Why you should practice using different kinds of hemostatic agents
Has this been the extent of your agency’s hemostatic agent deployment training and product discussion? What about hands-on training on how to use the products that you purchase – especially those that seem to defy what we’ve traditionally been taught (that is, not to stuff anything into someone’s body)?To get more news about hemorrhage control, you can visit rusuntacmed.com official website.
Here’s a little experiment for you to try: In a classroom setting, use whatever simulator you have to replicate major bleeding and give your participants a couple of different hemostatic agents to use to control the bleeding. Don’t prompt or instruct them in how the product is supposed to be used. Start with letting them figure it out, then see what kind of results you get.
Many static training environments simply don’t replicate the presence of major hemorrhage (exsanguination). A puddle of fake blood over a mannequin’s abdomen isn’t realistic in the least. A fluid bag under a little bit of pressure as it pushes out a concentrated, red liquid until the “wound” is compressed hard enough is an entirely different training situation.
Replicating a situation where the use of hemostatic agents is indicated – followed by how to properly pack and press these products into the wound – is the training approach that we need to instill and build into our providers’ muscle memory. Equally important is understanding the nuances between each specific product – how it’s designed to be used (packed).
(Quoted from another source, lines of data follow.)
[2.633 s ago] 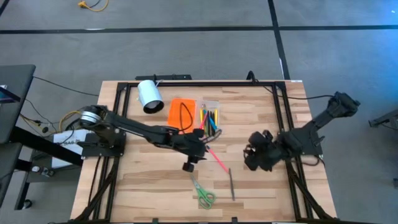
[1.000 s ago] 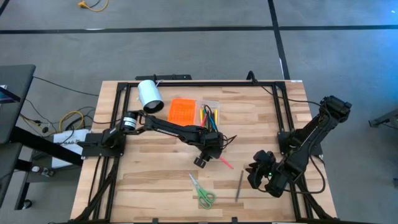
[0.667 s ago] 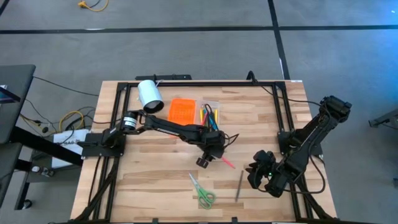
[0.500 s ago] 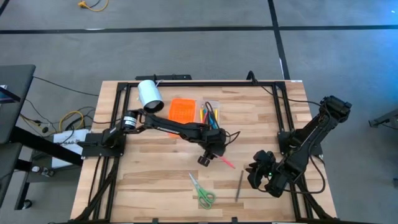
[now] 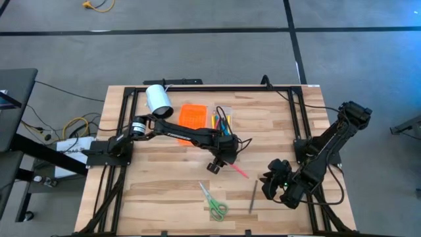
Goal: Pick & place school supplies into a supply box
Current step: Put the pink pencil into the orange supply box
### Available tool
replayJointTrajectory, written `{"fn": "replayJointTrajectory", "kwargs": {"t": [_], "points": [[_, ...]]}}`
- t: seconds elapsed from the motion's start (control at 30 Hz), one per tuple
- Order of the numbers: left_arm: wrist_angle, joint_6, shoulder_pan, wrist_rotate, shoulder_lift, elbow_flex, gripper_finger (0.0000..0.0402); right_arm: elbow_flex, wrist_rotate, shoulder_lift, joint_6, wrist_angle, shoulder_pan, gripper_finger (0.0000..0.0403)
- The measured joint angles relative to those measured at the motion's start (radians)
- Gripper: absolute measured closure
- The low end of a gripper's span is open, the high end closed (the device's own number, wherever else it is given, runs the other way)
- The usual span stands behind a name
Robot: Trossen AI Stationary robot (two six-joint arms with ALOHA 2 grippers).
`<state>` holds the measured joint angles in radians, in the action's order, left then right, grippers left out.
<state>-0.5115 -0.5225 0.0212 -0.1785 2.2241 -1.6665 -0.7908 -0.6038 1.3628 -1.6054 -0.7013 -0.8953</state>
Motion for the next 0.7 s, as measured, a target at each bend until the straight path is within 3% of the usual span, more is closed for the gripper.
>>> {"fn": "replayJointTrajectory", "kwargs": {"t": [0.17, 0.37, 0.7], "points": [[0.010, 0.037, 0.004, -0.029, 0.036, -0.002, 0.0260, 0.000, 0.000, 0.000, 0.001, 0.000, 0.000, 0.0274], [-0.022, 0.101, 0.020, 0.033, 0.046, -0.005, 0.0265, -0.001, 0.004, -0.001, 0.002, 0.011, -0.008, 0.0274], [-0.113, 0.218, 0.045, 0.105, 0.047, -0.006, 0.0383, -0.001, 0.004, -0.001, 0.008, 0.002, -0.007, 0.0274]]}}
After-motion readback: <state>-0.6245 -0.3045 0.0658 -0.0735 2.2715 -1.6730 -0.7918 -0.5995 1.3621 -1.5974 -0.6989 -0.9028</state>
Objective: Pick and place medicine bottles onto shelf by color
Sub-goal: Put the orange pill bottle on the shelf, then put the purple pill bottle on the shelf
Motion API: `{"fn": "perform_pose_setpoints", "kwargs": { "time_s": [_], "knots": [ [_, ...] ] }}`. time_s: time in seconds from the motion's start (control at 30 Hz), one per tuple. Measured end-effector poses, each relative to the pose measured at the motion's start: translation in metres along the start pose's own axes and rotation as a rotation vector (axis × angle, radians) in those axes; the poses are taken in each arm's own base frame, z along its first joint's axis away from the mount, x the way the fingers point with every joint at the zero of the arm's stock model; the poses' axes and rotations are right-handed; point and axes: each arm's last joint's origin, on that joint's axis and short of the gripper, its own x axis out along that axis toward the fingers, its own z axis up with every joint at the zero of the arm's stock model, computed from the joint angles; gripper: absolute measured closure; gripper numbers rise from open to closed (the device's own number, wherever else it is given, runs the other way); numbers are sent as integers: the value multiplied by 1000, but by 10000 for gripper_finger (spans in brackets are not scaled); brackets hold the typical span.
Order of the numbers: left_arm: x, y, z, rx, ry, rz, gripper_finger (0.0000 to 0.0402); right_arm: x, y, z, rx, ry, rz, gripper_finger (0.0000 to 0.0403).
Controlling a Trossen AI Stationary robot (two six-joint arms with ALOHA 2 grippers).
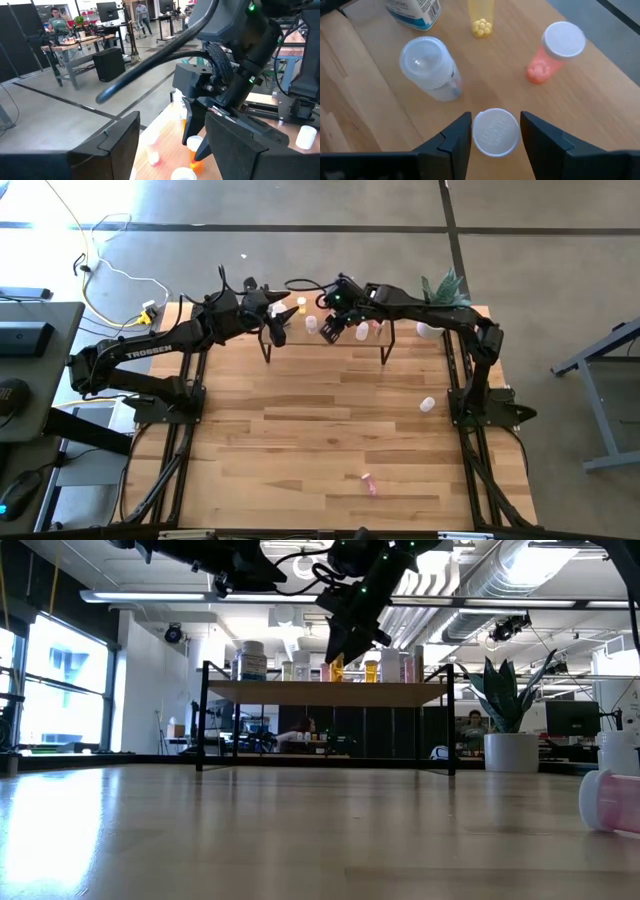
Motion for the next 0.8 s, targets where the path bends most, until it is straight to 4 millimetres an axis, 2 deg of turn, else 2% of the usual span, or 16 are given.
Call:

Again, it goes against traditional education to talk about packing any sort of bandage into someone’s wound, but in these circumstances, and with these products, that’s exactly what you’re supposed to do.The right tool doesn’t do you any good if you don’t know where it is or you don’t have access to it when you need it. This certainly applies to hemostatic agents. Storing all of them in the back of some cabinet inside of your ambulance hardly does your crews (or patient) any good.
Critical pieces of equipment like hemostatic agents need to be readily accessible patient-side. When you incorporate product use into your training scenarios, don’t simply set out everything that’s needed to run the call on a tabletop – put in a replica training bag in the same location, packaging and with the same pull tabs and misaligned zippers as your everyday bags and train like you work..
Working in pairs, start with the first provider applying direct pressure to a bleeding wound with their gloved hands. Then, introduce a sterile dressing, followed by a hemostatic agent. Pack the wound, apply direct pressure and then switch providers, maintaining firm, direct pressure in the process.
This type of training shouldn’t just be a once-a-biennium event. We (you) need to regularly talk about hemorrhage and train providers both on how to physically control bleeding and how to incorporate escalating tools like hemostatic agents to help keep the leak at bay.